Yes! I want this. I’d love an app that takes some sort of declarative dependency declaration file and makes sure everything in the filesystem is “up to date”. Something like makefiles/justfiles/shake etc.
There’s also some interesting research done by shake about these things: https://dl.acm.org/doi/pdf/10.1145/3236774

3 Likes

Scenario 1

Basics.

  • I start with SCHEMA_0.
  • I make a few changes to my schema, this results in SCHEMA_2.
  • Those changes are made through cambria lenses.
  • When writing data to the filesystem, I store those lenses along with it.
  • Data is written using SCHEMA_2.
  • Reading is done using SCHEMA_2.

Scenario 2

If I happen to have data that was written using SCHEMA_1, how do I get my app to read it?

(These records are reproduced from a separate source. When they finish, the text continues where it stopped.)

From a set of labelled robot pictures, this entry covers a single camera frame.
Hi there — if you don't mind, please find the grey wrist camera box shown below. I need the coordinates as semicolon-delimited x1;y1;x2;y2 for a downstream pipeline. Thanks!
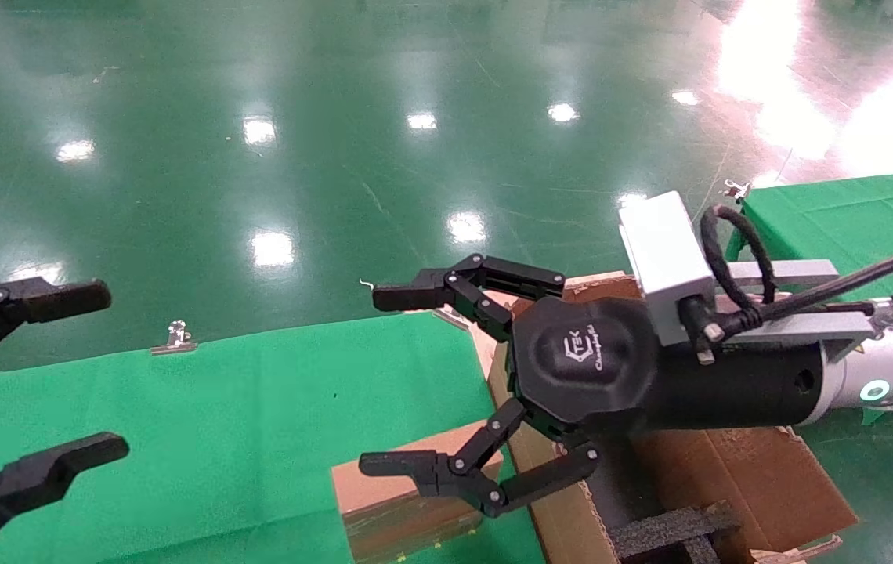
619;190;718;346

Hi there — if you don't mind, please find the green cloth with hanging corner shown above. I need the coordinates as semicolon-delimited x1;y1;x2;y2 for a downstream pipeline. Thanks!
725;168;893;428

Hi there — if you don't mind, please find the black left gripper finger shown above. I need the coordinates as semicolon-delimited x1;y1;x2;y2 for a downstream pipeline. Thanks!
0;276;112;381
0;432;131;559

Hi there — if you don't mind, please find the small brown cardboard box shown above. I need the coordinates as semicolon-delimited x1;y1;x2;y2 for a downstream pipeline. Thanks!
331;421;504;564

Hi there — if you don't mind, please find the black braided cable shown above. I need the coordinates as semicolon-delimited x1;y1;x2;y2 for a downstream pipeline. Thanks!
680;204;893;366

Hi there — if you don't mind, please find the large open cardboard carton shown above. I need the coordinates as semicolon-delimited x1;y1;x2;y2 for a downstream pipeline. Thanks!
486;270;859;564

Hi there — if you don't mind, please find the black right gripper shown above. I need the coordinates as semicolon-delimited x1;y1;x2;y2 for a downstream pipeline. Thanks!
359;253;826;519

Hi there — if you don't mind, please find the black foam insert block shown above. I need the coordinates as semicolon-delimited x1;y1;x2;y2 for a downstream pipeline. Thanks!
609;501;742;564

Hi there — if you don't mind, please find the large green table cloth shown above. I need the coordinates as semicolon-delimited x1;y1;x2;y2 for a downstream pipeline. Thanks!
0;312;546;564

  • We have one lens along side our data.
  • App applies missing lenses on data (lens 2 in this case).
  • App is able to read data.

Unresolved questions:

  • How do we programmatically determine we have to apply “lens 2”?

Scenario 3

We saved the data using SCHEMA_2, but we’re using an older version of the app that’s still on SCHEMA_1. How do we read the data?

  • We have two lenses along side our data.
  • App reverts data to SCHEMA_1 by going “backwards” using lens 2.
  • App is able to read data.

Unresolved questions:

  • How do we programmatically determine we’re at lens 1, and we have to use lens 2 to go backwards?

Scenario 4

Another app decides to use our SCHEMA_2 as their SCHEMA_0, how do we keep our data compatible?

:man_shrugging:

i think all of the unresolved questions are part of what cambria claims to do automatically: determining which lenses to apply when so that the consumer doesn’t have to. if i remember correctly, in their model you store a ‘schema version number’ with the data and pass it to cambria to help determine which lenses to apply.

I would think so too, but I can’t figure out if the library actually does that (yet).